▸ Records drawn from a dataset
★ ★ ★

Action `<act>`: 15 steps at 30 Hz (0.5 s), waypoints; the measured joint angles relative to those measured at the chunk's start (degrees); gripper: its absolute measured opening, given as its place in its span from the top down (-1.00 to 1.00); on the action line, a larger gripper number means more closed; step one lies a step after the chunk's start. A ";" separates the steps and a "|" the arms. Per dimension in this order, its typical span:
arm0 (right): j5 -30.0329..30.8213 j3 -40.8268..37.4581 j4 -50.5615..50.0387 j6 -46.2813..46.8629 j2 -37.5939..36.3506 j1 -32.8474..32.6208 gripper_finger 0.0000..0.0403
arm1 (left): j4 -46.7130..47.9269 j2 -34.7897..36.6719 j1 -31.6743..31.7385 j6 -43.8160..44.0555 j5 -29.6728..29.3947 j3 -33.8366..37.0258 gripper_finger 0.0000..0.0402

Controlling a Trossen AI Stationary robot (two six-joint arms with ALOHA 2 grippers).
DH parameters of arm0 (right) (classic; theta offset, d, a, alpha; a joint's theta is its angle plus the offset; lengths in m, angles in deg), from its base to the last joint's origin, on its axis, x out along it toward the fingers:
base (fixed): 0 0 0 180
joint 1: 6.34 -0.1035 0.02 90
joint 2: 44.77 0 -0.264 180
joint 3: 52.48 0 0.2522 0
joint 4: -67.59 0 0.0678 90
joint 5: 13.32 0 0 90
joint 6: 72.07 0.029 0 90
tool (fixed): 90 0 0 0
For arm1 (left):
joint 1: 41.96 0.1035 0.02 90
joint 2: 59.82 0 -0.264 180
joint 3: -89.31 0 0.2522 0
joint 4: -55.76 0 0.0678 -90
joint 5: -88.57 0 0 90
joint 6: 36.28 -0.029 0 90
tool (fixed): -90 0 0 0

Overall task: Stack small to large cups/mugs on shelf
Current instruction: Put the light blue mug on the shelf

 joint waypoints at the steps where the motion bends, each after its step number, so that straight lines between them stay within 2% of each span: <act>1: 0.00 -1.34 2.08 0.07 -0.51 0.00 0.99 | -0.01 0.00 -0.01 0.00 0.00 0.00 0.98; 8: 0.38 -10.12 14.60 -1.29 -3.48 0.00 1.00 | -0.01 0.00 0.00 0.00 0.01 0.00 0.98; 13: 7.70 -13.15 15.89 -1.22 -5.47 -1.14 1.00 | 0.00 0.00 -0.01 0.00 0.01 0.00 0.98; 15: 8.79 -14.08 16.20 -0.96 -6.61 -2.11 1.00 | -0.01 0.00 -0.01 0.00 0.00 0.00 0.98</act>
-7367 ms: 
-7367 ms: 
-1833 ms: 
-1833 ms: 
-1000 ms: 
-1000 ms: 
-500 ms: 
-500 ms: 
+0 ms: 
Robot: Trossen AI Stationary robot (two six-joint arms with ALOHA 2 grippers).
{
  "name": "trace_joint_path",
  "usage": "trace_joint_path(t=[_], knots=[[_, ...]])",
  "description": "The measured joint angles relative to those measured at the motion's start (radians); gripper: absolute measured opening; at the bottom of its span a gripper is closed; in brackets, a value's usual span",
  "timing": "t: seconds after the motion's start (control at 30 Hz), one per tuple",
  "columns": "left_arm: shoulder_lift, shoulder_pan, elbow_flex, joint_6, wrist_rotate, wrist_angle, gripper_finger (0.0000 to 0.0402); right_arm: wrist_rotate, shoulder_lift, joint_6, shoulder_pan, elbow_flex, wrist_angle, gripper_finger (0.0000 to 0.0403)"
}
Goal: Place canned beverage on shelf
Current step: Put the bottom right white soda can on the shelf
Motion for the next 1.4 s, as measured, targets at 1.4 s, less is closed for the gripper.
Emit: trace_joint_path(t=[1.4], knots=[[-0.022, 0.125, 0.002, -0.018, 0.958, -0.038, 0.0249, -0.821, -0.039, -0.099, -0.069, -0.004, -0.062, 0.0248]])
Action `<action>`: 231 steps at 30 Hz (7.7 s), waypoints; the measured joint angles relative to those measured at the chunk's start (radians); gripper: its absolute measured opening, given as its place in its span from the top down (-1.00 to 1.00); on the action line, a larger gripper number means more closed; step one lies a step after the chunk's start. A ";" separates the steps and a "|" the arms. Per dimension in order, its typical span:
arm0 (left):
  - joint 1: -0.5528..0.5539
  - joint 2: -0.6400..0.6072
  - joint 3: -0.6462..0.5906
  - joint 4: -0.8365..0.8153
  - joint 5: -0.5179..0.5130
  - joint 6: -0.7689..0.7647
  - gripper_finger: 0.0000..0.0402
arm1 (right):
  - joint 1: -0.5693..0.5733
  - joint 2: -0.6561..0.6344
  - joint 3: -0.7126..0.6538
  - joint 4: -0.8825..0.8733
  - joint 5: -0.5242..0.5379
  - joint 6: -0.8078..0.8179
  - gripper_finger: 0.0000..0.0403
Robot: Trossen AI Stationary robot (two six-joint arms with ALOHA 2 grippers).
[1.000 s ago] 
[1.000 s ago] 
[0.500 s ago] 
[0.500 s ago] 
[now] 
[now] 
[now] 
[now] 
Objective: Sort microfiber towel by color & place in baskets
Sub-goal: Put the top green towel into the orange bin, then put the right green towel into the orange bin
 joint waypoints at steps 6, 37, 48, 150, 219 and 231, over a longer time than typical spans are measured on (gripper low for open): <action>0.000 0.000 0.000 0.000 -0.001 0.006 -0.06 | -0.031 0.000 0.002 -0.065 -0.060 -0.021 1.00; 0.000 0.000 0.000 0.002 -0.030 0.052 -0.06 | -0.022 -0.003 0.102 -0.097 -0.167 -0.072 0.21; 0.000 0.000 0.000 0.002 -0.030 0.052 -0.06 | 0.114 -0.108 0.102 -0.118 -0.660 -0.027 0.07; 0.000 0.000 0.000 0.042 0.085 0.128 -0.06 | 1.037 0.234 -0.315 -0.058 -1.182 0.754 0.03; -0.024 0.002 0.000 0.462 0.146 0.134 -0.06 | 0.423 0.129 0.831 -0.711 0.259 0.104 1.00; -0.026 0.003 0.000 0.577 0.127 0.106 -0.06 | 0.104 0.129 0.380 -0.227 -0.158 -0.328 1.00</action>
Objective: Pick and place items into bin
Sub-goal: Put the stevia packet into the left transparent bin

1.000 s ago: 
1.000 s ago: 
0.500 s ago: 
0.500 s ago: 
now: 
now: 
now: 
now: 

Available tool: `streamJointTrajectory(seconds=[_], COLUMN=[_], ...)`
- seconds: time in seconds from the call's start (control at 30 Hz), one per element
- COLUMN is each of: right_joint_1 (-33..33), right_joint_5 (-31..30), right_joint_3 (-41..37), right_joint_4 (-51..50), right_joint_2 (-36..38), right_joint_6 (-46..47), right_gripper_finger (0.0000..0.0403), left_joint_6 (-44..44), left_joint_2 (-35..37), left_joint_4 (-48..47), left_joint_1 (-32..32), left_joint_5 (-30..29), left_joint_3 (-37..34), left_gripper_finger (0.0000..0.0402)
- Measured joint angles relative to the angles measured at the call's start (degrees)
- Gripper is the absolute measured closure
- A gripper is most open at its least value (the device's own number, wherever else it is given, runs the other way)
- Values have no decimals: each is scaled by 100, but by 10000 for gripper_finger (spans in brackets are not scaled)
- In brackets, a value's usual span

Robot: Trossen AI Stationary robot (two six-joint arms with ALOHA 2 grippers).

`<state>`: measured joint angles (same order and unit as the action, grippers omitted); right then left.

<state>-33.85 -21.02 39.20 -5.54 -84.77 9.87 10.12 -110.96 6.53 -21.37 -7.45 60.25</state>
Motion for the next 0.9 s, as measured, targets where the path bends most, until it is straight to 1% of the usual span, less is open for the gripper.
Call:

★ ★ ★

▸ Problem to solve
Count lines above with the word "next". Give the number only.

▸ Reply to the task
2